Companies Powerd by Apache Doris
Fintech businesses have stricter requirements on data security, accuracy, and real-time performance. Early ClickHouse clusters had problems such as complex operation and maintenance, low stability, and slow JOIN queries. After conducting full-research on function, operation and maintenance, maturity, security and legal risks, etc., we decided to migrate to Apache Doris and build a new real-time data warehouse. At present, 360 DigiTech has multiple sets of clusters in production, realizing second-level real-time analysis of trillions of data. In the future, we will take Apache Doris into more business scenarios.
The construction of an automatic driving system relies on a large amount of vehicle road test data. Plus, the road test vehicles will always collect information from road conditions and related vehicles. Based on the data collected in the road test, we built a highly available real-time data warehouse based on Apache Doris and Flink, which has achieved a nearly 10x increase in business support. In the future, we will use Apache Doris in offline batch processing scenarios more often, and push it to more internal business departments. Finally, we will build a unified data analysis platform through Apache Doris.
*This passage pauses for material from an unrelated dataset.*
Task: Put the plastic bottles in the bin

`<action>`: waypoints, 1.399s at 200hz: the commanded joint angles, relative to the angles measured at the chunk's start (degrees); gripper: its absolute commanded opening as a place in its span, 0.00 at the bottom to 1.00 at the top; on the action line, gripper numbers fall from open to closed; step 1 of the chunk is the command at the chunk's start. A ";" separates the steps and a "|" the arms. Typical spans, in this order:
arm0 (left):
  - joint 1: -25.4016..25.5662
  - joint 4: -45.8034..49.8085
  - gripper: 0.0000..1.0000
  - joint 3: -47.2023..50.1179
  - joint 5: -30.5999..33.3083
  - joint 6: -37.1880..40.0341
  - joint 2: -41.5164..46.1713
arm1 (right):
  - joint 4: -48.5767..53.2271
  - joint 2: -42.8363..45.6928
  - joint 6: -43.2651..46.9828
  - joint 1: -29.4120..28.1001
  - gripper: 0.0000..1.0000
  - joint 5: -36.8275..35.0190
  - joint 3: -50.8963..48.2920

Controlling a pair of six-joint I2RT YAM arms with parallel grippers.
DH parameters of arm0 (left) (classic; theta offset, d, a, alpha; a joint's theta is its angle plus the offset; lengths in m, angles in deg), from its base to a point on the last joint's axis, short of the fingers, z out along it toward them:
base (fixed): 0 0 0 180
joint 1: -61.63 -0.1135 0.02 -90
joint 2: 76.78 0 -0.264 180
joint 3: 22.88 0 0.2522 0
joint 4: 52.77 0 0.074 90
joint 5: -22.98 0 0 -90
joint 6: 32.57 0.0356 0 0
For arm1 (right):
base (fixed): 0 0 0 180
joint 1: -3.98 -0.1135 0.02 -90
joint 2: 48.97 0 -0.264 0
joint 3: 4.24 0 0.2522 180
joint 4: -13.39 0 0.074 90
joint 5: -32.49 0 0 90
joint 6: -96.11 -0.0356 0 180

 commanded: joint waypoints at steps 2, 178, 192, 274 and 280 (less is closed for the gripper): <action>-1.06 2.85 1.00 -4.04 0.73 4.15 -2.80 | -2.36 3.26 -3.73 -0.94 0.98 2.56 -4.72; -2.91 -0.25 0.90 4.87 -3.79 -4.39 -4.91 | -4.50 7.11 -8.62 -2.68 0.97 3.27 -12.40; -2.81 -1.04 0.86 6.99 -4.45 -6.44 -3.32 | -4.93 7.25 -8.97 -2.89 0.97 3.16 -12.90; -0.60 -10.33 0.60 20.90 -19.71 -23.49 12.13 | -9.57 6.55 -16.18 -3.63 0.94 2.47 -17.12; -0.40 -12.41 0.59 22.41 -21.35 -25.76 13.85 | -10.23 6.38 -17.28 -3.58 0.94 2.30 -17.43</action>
Content profiling is an important method of recommendation. When facing a large amount of user data, how to accurately process and analyze is the key to the formation of content profiling, and it will also affect the user experience. In order to better meet business needs, Tencent Music has carried out 4 versions of architecture iterations, among which Apache Doris has become the solution for the analysis acceleration and plays an important role in the entire data architecture. In the grouping of millions of users, the performance has been improved by nearly 20 times. At the same time, with the help of hot and cold data separation, refined management and ease of use, our storage costs and maintenance costs have been reduced by more than 40%.
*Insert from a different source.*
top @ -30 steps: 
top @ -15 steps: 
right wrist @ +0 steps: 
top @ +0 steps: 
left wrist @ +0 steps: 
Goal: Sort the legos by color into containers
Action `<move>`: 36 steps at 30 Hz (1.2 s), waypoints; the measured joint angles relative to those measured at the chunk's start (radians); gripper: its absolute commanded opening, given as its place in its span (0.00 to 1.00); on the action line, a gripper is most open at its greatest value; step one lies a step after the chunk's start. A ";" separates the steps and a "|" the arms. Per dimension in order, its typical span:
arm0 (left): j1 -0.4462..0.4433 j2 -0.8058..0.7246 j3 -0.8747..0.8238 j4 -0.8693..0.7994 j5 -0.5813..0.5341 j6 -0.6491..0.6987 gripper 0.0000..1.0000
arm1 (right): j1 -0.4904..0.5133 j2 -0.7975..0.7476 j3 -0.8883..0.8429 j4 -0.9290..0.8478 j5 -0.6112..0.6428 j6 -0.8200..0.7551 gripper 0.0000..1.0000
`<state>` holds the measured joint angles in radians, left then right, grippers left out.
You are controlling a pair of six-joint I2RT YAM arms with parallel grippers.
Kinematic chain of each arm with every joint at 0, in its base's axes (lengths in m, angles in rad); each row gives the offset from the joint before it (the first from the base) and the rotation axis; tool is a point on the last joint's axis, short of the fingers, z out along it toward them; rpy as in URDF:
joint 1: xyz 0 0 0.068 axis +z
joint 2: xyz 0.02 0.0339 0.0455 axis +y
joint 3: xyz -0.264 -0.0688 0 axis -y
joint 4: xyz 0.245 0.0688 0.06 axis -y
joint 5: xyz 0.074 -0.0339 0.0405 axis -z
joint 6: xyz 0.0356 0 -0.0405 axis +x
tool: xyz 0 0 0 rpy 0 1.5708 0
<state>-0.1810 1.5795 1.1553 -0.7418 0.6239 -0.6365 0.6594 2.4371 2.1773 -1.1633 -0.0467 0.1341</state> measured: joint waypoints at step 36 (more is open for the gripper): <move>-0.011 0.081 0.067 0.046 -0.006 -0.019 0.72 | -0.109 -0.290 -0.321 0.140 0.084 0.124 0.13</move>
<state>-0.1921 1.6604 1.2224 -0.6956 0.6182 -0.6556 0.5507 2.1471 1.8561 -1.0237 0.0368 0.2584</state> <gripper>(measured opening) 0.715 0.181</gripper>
The early technology stack based on multiple sets of CDH architecture was so complicated that it brought heavy pressure on development and maintenance, making it impossible to quickly adapt to the growth of enterprise data and business needs with high complexity. Therefore, ZONGTENG Group adopted Apache Doris in 2022. Doris' simple architecture, excellent performance, rich ecology and other advantages helped us quickly build a unified batch and streaming data architecture.
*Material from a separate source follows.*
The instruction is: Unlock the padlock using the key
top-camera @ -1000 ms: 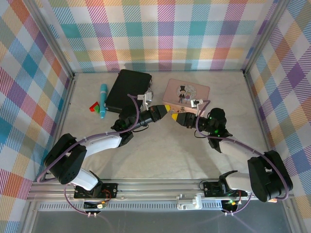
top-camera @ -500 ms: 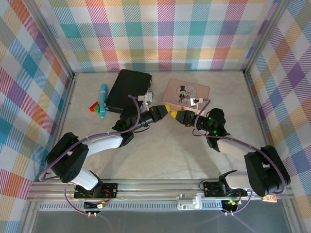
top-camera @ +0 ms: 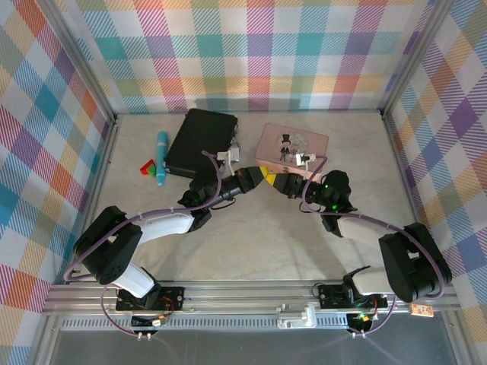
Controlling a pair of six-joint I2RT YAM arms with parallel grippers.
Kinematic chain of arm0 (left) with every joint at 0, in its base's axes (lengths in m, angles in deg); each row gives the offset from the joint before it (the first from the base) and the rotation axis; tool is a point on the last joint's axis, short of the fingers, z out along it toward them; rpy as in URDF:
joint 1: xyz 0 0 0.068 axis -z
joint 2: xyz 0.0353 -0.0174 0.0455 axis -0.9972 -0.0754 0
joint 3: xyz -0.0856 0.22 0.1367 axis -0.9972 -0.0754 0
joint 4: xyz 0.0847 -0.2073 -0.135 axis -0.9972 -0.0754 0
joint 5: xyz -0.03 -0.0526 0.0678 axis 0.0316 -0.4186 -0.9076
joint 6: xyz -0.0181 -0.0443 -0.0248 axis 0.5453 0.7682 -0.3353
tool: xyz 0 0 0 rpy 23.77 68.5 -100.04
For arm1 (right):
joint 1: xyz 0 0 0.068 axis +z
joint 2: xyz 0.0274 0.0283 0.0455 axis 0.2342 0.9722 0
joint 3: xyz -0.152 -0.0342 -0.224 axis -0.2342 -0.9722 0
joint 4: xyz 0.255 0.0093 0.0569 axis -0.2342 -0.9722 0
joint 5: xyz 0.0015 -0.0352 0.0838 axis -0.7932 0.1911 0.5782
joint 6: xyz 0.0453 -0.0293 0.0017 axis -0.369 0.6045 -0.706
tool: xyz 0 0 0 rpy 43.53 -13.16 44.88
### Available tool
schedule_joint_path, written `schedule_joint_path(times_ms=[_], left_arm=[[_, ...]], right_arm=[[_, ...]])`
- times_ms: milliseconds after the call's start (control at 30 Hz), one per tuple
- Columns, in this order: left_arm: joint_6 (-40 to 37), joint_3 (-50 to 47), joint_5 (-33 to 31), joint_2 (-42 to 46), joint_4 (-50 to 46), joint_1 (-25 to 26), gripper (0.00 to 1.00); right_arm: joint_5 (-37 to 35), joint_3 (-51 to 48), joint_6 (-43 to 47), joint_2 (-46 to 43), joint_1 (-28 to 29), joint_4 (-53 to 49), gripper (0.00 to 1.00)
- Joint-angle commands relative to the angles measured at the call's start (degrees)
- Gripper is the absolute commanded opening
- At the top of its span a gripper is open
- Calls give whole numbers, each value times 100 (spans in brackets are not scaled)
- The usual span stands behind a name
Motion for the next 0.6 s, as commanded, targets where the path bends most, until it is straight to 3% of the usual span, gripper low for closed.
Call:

Pocket Xianji Network Technology
The e-commerce SaaS has clear requirements for lightweight architecture, query flexibility, and resource isolation mechanism. However, with the increase in the amount of data, ClickHouse we used has significantly reduced JOIN performance and cannot meet the needs of flexible scaling out. Therefore, we introduced Apache Doris to replace ClickHouse, and migrated all the basic data previously stored in MySQL to Doris, which not only greatly improved the efficiency of ETL, but also greatly reduced storage costs. Further, the storage space was 40% less than before. At the same time, the performance of wide table JOIN is further improved.
As one of the Internet companies with the largest business volume in China, Meituan is facing the challenge of low-latency analysis of massive data, and the company's rich business forms raise higher requirements for the flexibility and versatility of the OLAP engine. Therefore, Meituan conducted research on a various OLAP engines including Kylin and Druid to solve problems in different scenarios, and finally established a unified OLAP engine with Apache Doris. With years of development, Apache Doris has provided services for more than ten business departments, such as Deliveries, Grocery, Meituan's Special, Finance, Grab-n-Go, and Hotel, with over 100 clusters and thousands of machines. Meituan is also deeply involved in the development of the Apache Doris community, and plays an indispensable role in generating multiple core features such as vectorized execution engine, query optimizer, and Pipeline engine.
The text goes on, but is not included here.